Segment Start: Information supplied
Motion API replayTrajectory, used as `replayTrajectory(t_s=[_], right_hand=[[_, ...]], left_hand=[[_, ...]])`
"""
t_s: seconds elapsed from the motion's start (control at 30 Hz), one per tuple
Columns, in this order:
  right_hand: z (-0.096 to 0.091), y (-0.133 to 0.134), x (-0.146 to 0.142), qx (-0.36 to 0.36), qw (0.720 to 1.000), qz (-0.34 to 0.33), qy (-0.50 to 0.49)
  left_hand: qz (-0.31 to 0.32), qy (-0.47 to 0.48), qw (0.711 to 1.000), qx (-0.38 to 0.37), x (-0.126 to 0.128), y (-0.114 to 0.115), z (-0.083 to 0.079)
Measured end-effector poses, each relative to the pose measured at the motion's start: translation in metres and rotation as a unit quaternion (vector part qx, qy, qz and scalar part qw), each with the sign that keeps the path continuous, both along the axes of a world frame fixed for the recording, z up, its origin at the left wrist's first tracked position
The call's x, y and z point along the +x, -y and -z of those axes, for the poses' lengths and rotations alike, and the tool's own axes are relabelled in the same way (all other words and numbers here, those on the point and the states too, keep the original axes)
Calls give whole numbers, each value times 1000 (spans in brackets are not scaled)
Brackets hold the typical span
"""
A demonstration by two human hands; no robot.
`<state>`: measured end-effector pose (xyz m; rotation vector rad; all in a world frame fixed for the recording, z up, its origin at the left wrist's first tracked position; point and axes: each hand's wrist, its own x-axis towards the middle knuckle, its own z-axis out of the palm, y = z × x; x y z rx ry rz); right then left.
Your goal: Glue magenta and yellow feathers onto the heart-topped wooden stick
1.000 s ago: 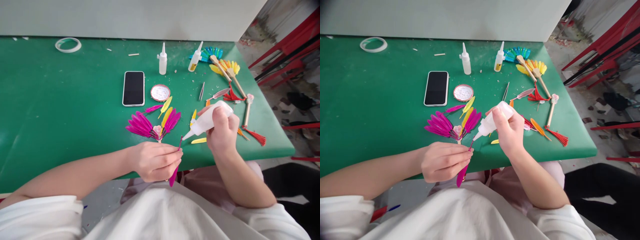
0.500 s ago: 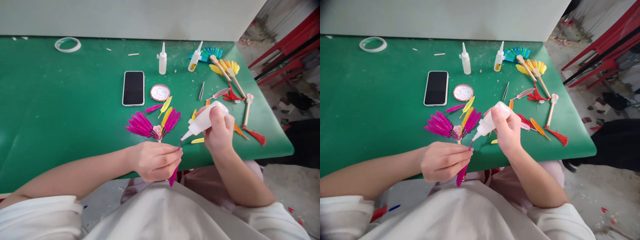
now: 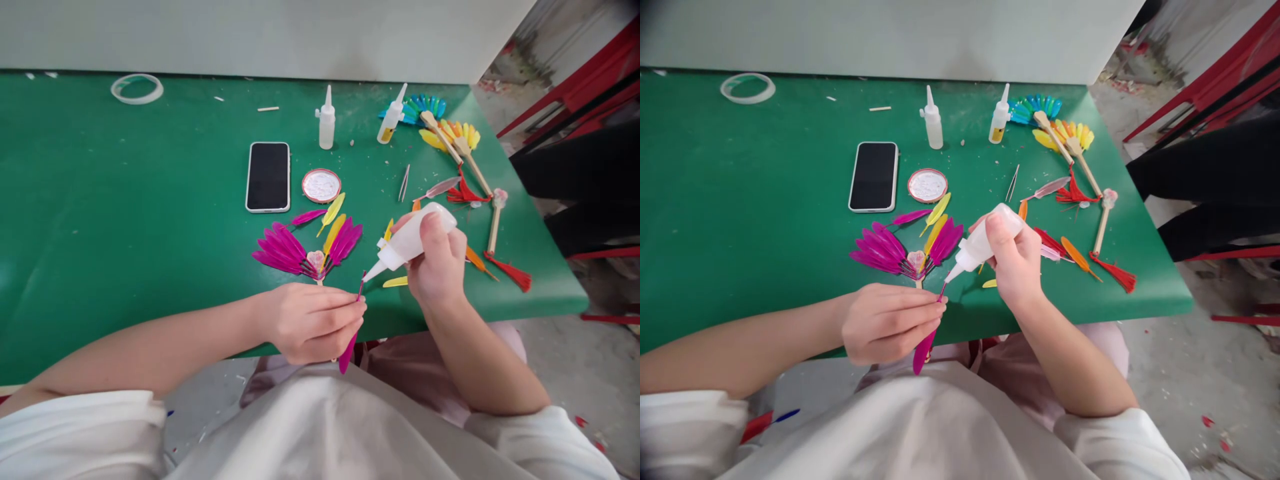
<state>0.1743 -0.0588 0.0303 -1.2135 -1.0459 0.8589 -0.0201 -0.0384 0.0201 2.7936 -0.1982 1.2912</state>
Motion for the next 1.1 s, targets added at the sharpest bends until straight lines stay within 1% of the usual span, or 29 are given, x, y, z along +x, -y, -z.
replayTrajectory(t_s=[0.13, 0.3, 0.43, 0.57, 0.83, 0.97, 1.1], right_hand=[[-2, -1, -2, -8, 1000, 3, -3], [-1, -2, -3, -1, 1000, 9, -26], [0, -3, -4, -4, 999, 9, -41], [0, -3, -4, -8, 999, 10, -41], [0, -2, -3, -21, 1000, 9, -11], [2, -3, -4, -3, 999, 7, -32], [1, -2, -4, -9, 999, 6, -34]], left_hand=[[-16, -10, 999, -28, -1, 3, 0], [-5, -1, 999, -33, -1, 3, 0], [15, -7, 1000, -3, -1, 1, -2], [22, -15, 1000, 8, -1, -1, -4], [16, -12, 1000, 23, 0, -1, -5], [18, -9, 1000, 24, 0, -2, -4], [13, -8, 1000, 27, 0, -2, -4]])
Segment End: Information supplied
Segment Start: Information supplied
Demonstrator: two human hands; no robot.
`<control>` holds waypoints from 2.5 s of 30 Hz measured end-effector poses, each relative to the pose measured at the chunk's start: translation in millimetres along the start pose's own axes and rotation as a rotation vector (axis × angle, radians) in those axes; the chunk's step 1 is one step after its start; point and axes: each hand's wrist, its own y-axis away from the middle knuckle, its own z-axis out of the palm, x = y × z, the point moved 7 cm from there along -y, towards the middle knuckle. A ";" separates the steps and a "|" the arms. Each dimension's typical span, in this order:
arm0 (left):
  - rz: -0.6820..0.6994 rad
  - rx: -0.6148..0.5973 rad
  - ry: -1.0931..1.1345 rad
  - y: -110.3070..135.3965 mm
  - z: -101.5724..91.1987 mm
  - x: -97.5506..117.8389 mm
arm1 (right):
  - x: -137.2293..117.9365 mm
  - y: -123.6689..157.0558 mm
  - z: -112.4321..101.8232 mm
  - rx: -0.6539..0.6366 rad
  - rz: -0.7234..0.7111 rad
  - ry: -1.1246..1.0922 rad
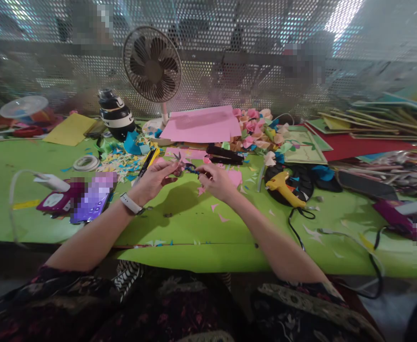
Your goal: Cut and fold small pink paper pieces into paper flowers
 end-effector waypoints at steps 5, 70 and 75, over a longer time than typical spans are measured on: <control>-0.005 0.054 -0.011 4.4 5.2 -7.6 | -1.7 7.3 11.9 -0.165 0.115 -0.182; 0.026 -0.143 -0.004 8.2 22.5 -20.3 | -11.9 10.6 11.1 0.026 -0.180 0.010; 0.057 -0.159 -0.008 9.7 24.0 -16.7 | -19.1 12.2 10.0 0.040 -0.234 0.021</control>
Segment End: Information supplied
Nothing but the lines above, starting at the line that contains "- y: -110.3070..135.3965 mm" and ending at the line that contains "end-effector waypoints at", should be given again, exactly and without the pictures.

  - y: -110.3070..135.3965 mm
  - z: -101.5724..91.1987 mm
  - x: -97.5506..117.8389 mm
arm1 (right):
  - x: -137.2293..117.9365 mm
  - y: -123.6689..157.0558 mm
  - z: -112.4321..101.8232 mm
  - rx: -0.6539..0.6366 rad
  - rz: -0.7234..0.7111 rad
  - ry: -1.1246..1.0922 rad
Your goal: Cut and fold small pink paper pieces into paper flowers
 end-effector waypoints at steps 5, 70 and 75, over a longer time than typical spans are measured on: <control>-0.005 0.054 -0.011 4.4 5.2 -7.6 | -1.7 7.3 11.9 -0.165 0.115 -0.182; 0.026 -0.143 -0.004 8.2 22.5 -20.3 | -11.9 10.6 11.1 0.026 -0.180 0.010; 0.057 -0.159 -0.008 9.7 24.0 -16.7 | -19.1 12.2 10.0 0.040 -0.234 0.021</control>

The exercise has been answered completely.